* **WHAT THIS TASK INVOLVES**:
Every line below that contains the word "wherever" must be copied.

[DATASET EXCERPTS]

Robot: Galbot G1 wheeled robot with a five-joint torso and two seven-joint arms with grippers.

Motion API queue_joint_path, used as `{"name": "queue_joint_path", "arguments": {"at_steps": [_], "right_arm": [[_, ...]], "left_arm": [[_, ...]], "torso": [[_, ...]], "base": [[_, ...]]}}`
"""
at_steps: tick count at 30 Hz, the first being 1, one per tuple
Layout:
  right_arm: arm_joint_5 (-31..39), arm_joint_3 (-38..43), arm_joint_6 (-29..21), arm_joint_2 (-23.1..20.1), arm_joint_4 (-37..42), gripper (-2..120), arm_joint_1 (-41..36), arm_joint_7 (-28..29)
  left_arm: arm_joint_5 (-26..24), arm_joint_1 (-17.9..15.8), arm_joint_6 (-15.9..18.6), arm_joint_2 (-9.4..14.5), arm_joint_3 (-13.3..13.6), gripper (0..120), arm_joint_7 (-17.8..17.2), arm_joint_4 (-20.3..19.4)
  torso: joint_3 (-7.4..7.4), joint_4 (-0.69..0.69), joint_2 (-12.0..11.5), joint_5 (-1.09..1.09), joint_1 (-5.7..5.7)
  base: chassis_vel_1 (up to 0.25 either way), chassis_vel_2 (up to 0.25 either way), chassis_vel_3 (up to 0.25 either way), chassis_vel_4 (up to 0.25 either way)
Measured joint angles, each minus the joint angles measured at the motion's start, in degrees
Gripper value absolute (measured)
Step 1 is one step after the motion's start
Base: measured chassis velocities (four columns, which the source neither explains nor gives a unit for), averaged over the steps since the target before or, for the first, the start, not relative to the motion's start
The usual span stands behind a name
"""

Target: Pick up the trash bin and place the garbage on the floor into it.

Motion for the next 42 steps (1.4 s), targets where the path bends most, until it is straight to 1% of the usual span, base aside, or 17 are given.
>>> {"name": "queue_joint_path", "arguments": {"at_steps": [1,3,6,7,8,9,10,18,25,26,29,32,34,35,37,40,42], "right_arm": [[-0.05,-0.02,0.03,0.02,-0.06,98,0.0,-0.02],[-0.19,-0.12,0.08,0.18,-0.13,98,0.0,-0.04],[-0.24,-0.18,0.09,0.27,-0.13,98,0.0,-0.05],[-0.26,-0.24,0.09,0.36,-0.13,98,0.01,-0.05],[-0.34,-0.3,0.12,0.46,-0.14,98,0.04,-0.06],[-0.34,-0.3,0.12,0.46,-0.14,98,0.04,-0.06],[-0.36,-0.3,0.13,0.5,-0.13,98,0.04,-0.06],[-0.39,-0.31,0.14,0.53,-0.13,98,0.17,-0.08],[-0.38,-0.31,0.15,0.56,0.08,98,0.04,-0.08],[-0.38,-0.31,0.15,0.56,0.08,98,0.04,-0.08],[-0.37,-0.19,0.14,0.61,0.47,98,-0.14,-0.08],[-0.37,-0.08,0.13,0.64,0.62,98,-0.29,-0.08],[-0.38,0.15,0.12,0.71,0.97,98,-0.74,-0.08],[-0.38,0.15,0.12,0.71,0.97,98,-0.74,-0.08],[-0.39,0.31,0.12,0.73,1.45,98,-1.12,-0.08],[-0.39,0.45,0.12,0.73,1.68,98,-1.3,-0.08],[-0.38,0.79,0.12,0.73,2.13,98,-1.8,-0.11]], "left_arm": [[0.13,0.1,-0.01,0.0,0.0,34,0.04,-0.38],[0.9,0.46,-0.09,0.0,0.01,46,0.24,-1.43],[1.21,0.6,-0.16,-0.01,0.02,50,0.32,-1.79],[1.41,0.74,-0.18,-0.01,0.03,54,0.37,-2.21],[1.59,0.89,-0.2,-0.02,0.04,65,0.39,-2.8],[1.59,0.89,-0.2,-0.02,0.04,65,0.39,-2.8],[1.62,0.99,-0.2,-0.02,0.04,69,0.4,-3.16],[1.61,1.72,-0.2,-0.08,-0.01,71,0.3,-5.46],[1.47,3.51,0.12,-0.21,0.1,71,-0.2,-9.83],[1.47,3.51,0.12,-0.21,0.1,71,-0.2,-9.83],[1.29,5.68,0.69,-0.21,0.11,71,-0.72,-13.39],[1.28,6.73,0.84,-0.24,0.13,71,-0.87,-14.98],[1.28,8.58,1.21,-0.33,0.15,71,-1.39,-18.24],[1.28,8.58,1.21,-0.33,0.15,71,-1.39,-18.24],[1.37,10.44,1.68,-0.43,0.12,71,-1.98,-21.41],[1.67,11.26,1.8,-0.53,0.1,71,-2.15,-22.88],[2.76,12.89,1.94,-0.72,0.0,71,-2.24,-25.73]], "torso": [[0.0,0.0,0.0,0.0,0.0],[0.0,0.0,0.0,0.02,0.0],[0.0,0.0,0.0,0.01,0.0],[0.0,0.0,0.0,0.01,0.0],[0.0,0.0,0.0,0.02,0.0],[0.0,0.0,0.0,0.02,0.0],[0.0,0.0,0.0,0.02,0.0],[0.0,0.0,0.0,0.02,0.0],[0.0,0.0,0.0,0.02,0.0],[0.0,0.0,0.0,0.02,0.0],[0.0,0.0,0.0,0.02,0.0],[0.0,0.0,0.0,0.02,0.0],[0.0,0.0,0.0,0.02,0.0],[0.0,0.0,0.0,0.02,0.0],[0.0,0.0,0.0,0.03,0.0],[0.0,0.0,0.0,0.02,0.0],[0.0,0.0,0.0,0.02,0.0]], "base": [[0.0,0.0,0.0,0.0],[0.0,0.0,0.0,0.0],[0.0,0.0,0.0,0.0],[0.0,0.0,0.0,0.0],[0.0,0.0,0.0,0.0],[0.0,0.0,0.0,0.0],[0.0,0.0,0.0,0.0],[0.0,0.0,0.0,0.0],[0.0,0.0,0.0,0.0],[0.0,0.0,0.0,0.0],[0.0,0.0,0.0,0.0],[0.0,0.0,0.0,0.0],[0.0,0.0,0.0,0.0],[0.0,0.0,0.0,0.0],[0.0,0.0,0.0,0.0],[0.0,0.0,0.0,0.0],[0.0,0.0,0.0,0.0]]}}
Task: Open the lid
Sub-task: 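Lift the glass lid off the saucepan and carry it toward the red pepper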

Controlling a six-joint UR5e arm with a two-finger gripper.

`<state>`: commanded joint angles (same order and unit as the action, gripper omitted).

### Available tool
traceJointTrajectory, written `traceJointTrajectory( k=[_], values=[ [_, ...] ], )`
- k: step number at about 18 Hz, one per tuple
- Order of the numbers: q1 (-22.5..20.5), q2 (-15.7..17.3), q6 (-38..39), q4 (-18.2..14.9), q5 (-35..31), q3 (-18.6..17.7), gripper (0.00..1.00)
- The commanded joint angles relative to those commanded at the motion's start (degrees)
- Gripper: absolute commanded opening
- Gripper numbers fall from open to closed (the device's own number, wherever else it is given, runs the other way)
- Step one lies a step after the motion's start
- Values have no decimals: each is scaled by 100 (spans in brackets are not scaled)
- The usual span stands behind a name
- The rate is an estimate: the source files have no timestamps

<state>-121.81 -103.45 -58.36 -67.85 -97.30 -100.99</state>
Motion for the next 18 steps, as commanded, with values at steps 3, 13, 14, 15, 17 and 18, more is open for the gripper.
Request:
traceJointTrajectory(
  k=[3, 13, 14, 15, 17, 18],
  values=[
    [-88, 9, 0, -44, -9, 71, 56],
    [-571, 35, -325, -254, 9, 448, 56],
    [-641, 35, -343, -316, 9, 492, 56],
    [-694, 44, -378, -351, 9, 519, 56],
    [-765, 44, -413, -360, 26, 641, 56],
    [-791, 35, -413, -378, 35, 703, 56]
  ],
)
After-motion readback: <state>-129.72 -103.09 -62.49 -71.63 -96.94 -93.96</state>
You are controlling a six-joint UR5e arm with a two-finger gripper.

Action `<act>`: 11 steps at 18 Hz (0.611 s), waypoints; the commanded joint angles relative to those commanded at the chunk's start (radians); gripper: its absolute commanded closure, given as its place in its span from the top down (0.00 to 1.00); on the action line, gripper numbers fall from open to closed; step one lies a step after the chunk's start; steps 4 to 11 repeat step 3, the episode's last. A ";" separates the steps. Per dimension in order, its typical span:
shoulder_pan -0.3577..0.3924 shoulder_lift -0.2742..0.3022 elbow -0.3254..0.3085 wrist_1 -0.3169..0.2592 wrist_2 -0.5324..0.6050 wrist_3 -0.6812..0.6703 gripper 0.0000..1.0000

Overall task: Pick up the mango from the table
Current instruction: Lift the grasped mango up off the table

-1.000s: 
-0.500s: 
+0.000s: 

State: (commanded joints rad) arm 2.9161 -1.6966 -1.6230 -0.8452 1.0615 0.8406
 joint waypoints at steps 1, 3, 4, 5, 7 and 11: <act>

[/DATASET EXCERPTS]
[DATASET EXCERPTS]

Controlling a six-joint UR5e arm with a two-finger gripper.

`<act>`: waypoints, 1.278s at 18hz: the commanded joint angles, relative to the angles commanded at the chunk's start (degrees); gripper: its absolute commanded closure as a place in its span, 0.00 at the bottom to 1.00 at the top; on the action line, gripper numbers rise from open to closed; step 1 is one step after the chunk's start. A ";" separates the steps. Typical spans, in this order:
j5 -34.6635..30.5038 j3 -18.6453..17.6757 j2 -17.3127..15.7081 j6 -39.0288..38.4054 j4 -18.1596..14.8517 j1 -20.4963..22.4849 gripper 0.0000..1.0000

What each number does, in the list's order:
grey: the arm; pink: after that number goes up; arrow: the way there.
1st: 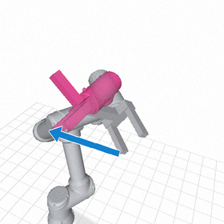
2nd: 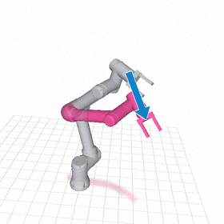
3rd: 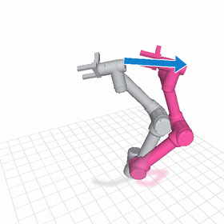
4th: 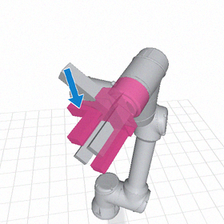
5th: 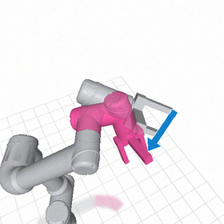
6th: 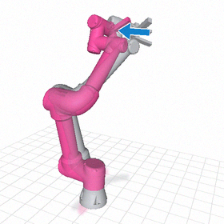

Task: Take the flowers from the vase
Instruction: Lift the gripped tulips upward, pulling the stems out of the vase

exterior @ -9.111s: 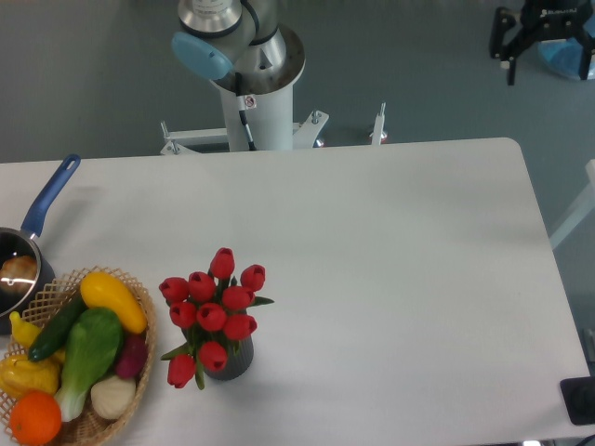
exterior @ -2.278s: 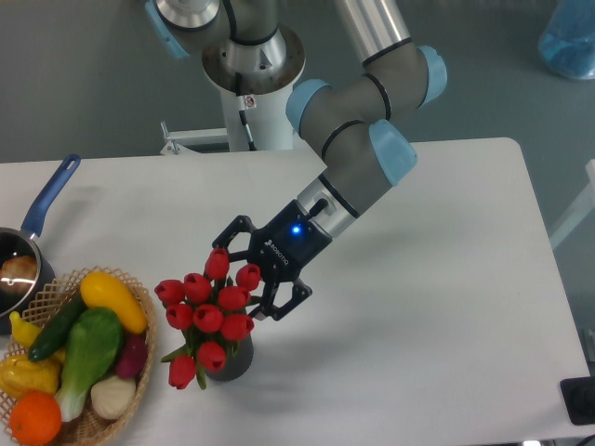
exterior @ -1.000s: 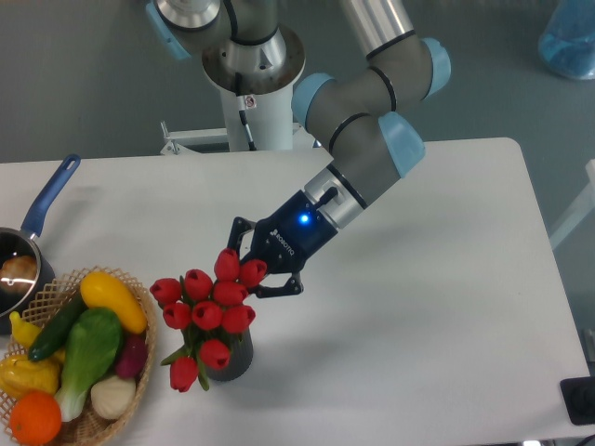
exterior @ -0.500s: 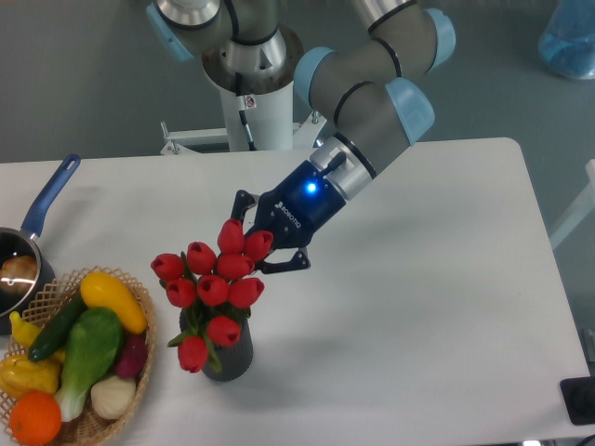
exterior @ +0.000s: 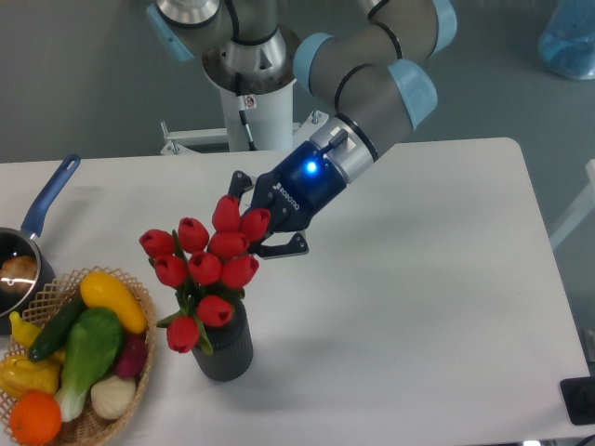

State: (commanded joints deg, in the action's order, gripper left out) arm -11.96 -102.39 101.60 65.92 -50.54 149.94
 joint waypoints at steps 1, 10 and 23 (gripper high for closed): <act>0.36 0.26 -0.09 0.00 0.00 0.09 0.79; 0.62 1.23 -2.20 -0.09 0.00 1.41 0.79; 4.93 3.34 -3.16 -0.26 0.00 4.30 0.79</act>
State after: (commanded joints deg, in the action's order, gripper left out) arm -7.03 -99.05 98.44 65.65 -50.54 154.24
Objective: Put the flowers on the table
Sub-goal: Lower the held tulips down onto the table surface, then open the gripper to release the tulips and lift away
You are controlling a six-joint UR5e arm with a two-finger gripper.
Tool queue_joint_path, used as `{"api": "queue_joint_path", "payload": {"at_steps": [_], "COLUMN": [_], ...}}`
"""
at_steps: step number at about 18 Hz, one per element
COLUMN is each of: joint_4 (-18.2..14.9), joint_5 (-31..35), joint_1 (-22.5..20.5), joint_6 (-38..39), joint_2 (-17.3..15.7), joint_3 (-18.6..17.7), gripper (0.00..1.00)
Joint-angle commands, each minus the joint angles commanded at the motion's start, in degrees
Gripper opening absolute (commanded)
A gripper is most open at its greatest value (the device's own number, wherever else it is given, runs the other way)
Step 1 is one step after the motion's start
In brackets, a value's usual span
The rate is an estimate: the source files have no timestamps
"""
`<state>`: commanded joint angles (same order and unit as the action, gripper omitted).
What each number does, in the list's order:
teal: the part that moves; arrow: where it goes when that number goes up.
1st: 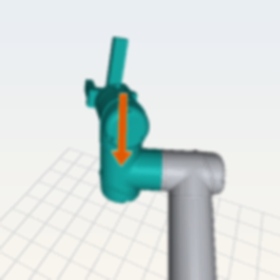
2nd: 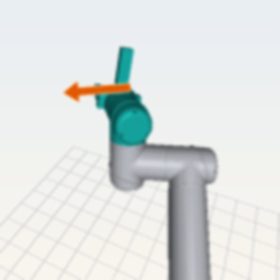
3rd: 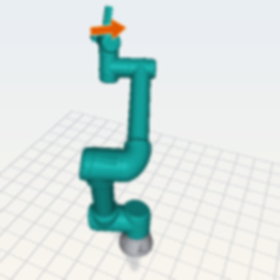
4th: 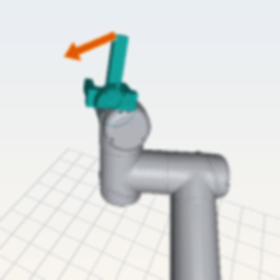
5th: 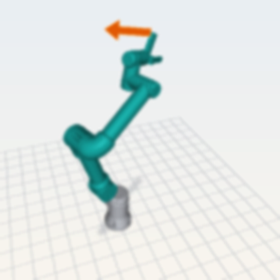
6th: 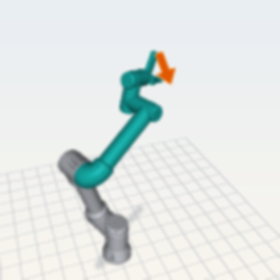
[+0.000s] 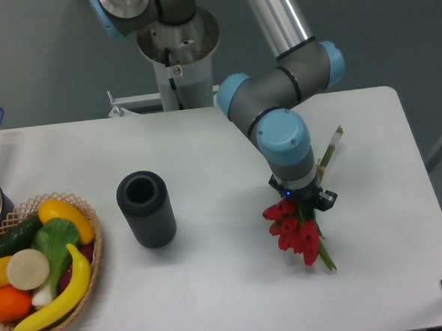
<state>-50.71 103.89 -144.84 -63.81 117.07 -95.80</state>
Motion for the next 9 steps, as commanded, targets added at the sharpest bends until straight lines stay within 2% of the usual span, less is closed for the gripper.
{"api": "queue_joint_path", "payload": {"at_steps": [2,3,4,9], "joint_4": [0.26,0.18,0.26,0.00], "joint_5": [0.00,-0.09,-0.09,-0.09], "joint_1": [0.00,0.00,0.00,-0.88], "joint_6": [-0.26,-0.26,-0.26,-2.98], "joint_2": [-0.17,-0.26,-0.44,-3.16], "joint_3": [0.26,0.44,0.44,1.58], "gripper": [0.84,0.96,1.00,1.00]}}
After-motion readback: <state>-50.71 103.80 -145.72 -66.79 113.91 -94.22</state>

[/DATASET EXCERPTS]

* **SOLVED PROBLEM**:
- Gripper numbers fall from open to closed (the device's own number, wherever else it is given, runs the other way)
A gripper is most open at its greatest value (the device's own number, wherever else it is given, runs the other way)

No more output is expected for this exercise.